In contrast, when the right opposes identity politics it is often practicing it, albeit in a different way. Many on the right believe that the civil rights movement largely eliminated group oppression, and they think the contemporary civil rights movement is engaged in what they call “reverse racism”, seeking to oppress and expropriate formerly privileged groups to reverse the relationship of privilege and oppression that has prevailed historically. Bee confuses this right wing politics, which denies the legitimacy of the grievances of disadvantaged groups, with the left wing effort to ground civil rights in a broader narrative of what it means to be a citizen.

The sad thing today is that identity politics has become so ubiquitous as a way of thinking about and pursuing social justice that it now appears many people, including Bee, are no longer capable of conceptualizing alternative frameworks for understanding political groupings. Indeed, Vox’s Matthew Ygelias went so far as to claim that “there is no other kind of politics” aside from identity politics. This is only plausible if identity politics is defined so broadly as to render the term useless. It’s possible to regard appealing to people as citizens as a form of identity politics if we regard citizenship itself as a form of identity, but this overly broad way of thinking encourages us to collapse an important distinction. In domestic politics, appealing to citizenship is a means by which lesser identities are transcended, and this makes it fundamentally different from other forms of group appeal.

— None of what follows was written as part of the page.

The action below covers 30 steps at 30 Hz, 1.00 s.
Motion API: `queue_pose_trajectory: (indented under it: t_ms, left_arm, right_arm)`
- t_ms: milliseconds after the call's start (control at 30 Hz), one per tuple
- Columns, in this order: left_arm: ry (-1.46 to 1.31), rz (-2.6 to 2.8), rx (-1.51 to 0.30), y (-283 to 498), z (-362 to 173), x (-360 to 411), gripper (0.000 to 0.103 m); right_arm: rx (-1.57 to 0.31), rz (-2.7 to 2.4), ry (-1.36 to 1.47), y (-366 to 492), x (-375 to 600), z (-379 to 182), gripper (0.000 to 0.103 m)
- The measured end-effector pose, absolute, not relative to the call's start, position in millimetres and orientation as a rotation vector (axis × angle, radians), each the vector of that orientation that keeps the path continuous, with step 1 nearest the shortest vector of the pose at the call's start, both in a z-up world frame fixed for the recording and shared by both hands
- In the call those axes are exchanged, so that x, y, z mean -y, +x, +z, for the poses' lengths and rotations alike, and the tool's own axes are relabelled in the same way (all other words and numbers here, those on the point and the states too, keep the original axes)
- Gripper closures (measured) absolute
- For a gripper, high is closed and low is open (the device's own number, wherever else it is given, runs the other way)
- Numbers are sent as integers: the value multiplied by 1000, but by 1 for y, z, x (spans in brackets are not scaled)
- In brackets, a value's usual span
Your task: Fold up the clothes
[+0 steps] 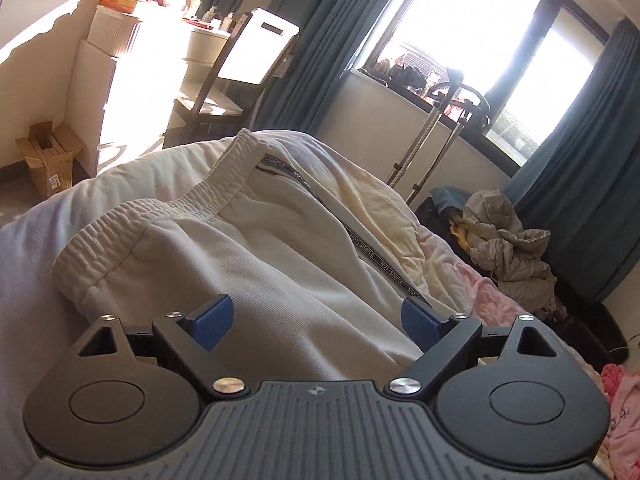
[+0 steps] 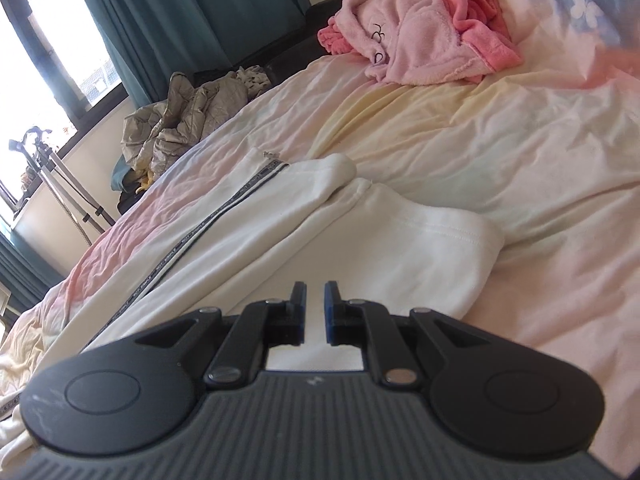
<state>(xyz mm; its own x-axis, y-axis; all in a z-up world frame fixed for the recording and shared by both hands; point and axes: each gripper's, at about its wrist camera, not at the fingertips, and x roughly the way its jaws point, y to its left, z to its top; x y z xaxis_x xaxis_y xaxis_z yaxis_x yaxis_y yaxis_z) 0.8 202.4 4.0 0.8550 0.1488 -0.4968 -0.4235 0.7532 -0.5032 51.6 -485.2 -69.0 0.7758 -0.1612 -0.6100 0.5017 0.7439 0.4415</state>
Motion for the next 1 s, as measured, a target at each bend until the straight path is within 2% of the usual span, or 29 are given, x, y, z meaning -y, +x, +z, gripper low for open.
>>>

This distinction becomes especially obvious when we compare left wing citizenship politics to right wing white identity politics.  These things are clearly not identical. Yet if we say that all politics is identity politics, we are effectively saying that because left wing citizenship politics appeals to white people, it’s synonymous with white identity politics. That kind of argument draws a deeply misleading false equivalency between the politics of Bernie Sanders and the politics of Richard Spencer. There is no good reason to define “identity” in a way that void that distinction. There is, however a bad reason. People defining identity in a way which encourages us to see left egalitarians as identical to right nationalists may be attempting to defend neoliberalism from both. They may want a Democratic Party which isn’t interested in building a broad solidaristic coalition because they are not interested in helping workers and poor people if those people are white. This is the core of why we don’t talk about citizenship much anymore–it requires us to care about all of our people, not just the groups that are regarded as historically oppressed. Many people have become far too accustomed to vilifying white guys who need and deserve our help. Because they’re so used to thinking in identity politics’ zero sum terms, they are not capable of reading that statement without thinking that the help white guys receive must necessarily come at the expense of the groups they defend. It’s not just that they don’t want a coalition with poor and working class whites–in many cases they can’t even conceive of how such a coalition could help them because they view it as intrinsically value compromising. Nothing could be further from the truth, but to see this we have to think of ourselves less as members of subgroups and more as fellow citizens engaged in a common political project which can potentially benefit all of us, if we work together.